Tally every line of the entries that contains the string "camera", then reply with only that number.

--- START ---

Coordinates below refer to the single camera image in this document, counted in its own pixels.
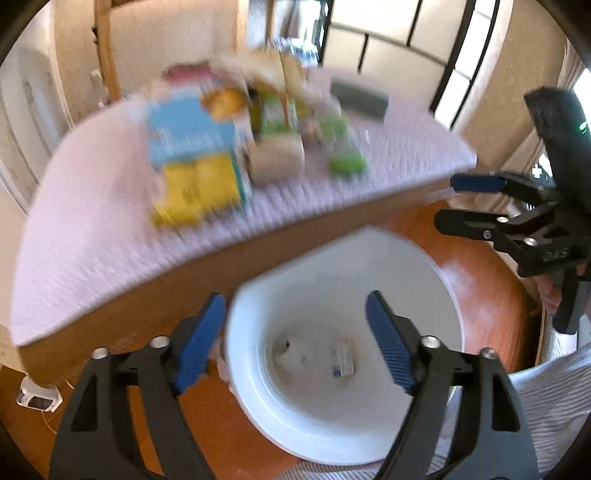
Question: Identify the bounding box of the grey bedding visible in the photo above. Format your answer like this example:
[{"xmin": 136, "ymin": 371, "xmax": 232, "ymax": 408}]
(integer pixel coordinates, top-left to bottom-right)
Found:
[{"xmin": 272, "ymin": 39, "xmax": 319, "ymax": 68}]

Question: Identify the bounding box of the wooden bed frame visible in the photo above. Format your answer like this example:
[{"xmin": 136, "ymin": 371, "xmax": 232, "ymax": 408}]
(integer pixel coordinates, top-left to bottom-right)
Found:
[{"xmin": 95, "ymin": 0, "xmax": 125, "ymax": 104}]

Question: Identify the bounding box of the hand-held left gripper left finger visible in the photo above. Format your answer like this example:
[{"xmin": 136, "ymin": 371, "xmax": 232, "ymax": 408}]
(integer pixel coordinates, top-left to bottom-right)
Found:
[{"xmin": 48, "ymin": 292, "xmax": 228, "ymax": 480}]

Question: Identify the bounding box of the person's right hand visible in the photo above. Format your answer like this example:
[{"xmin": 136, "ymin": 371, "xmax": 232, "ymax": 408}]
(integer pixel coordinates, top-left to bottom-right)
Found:
[{"xmin": 538, "ymin": 274, "xmax": 563, "ymax": 315}]

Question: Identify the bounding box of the blue and yellow box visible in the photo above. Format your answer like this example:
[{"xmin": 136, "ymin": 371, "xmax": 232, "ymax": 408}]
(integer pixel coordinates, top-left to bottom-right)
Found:
[{"xmin": 145, "ymin": 90, "xmax": 252, "ymax": 227}]

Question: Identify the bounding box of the green snack packet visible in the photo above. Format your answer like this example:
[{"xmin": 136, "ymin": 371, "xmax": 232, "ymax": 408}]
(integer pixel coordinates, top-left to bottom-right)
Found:
[{"xmin": 314, "ymin": 108, "xmax": 370, "ymax": 176}]

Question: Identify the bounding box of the brown paper wad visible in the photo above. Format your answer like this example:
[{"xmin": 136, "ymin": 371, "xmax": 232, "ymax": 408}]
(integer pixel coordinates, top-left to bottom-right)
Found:
[{"xmin": 247, "ymin": 138, "xmax": 305, "ymax": 185}]

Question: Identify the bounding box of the black-framed sliding door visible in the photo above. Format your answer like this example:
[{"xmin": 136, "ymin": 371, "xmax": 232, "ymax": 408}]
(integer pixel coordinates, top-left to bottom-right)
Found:
[{"xmin": 318, "ymin": 0, "xmax": 502, "ymax": 125}]

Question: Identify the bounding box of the orange snack packet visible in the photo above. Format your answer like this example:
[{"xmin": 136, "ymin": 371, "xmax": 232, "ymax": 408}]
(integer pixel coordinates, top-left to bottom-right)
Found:
[{"xmin": 203, "ymin": 88, "xmax": 250, "ymax": 121}]

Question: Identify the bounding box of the white cabinet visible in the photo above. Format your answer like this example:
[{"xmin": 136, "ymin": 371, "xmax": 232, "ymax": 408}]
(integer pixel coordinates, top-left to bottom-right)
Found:
[{"xmin": 0, "ymin": 46, "xmax": 75, "ymax": 213}]

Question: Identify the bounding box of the white floor device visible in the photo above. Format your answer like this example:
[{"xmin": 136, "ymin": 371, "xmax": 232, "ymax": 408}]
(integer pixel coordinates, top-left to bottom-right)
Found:
[{"xmin": 16, "ymin": 376, "xmax": 63, "ymax": 413}]

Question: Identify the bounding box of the lavender quilted blanket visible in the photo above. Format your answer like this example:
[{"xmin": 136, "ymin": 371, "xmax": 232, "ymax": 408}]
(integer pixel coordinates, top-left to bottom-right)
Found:
[{"xmin": 9, "ymin": 65, "xmax": 478, "ymax": 347}]

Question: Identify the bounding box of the dark grey case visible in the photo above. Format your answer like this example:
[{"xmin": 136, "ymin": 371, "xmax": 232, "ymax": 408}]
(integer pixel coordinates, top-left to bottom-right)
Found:
[{"xmin": 330, "ymin": 78, "xmax": 391, "ymax": 121}]

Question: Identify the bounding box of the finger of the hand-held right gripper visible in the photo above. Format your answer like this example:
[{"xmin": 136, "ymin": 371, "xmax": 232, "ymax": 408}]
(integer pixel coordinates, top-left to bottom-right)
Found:
[
  {"xmin": 450, "ymin": 172, "xmax": 561, "ymax": 204},
  {"xmin": 434, "ymin": 203, "xmax": 561, "ymax": 264}
]

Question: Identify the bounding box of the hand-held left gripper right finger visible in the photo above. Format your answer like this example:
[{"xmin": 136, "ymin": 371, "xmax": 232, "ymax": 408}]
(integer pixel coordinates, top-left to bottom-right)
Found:
[{"xmin": 365, "ymin": 290, "xmax": 541, "ymax": 480}]

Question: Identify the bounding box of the white plastic bin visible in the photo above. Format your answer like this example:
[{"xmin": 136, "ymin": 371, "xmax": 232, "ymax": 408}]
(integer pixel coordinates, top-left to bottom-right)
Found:
[{"xmin": 224, "ymin": 226, "xmax": 465, "ymax": 464}]

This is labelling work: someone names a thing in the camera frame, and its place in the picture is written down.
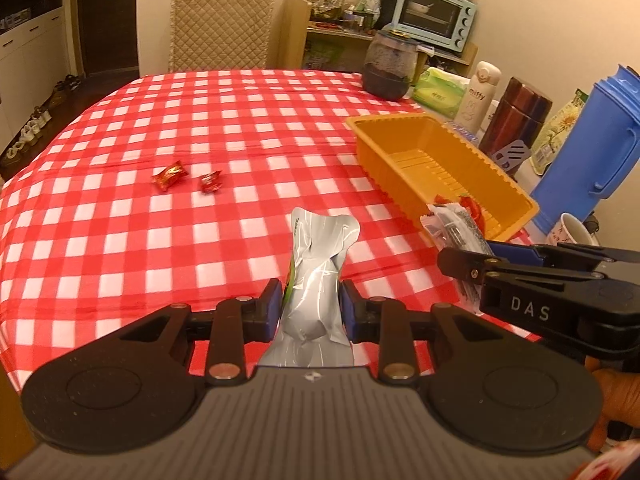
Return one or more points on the row of shoes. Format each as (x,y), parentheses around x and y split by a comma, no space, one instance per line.
(30,130)

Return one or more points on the red foil candy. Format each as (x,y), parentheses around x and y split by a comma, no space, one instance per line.
(169,176)

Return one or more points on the grey slotted tool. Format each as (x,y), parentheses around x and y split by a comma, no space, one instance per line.
(512,152)

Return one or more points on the brown metal thermos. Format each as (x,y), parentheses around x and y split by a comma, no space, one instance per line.
(515,110)

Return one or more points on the red snack packet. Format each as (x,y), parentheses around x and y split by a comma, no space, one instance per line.
(472,207)

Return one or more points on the person's right hand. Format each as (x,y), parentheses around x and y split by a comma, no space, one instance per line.
(620,395)

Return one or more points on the small red candy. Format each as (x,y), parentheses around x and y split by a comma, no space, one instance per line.
(210,182)

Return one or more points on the dark wooden door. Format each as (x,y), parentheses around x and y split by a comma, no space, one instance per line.
(110,25)

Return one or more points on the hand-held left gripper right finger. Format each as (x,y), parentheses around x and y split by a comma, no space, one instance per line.
(349,312)

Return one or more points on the white rabbit print bottle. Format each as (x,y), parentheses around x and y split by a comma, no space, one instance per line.
(477,97)

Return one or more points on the wooden shelf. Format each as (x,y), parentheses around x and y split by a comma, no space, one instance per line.
(292,30)

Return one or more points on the blue flat packet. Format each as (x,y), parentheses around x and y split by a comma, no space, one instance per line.
(462,131)

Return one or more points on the green package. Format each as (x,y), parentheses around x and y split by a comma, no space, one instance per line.
(325,55)

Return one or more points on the light blue toaster oven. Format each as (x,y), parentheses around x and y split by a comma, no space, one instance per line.
(430,15)

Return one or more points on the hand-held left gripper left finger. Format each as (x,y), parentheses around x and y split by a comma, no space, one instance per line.
(271,310)

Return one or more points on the green tissue pack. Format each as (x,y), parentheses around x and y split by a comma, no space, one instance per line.
(440,92)

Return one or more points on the white cabinet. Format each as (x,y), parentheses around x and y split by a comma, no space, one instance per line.
(30,45)

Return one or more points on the yellow plastic tray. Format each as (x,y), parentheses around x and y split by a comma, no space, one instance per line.
(400,145)

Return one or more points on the dark clear snack packet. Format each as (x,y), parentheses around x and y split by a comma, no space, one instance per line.
(452,227)

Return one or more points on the silver green snack packet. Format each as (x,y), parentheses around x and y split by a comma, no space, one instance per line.
(315,260)

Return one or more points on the beige quilted chair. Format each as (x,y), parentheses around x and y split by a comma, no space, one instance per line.
(220,30)

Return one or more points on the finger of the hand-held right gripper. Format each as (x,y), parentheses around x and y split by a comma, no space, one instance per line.
(510,250)
(460,262)

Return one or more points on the white printed mug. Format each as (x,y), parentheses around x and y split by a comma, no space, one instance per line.
(572,230)

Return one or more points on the red checkered tablecloth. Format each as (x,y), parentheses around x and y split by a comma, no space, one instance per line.
(150,235)

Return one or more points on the flower print packet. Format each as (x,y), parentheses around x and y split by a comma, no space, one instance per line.
(555,130)

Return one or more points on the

--- END ---

> **RESPONSE**: 2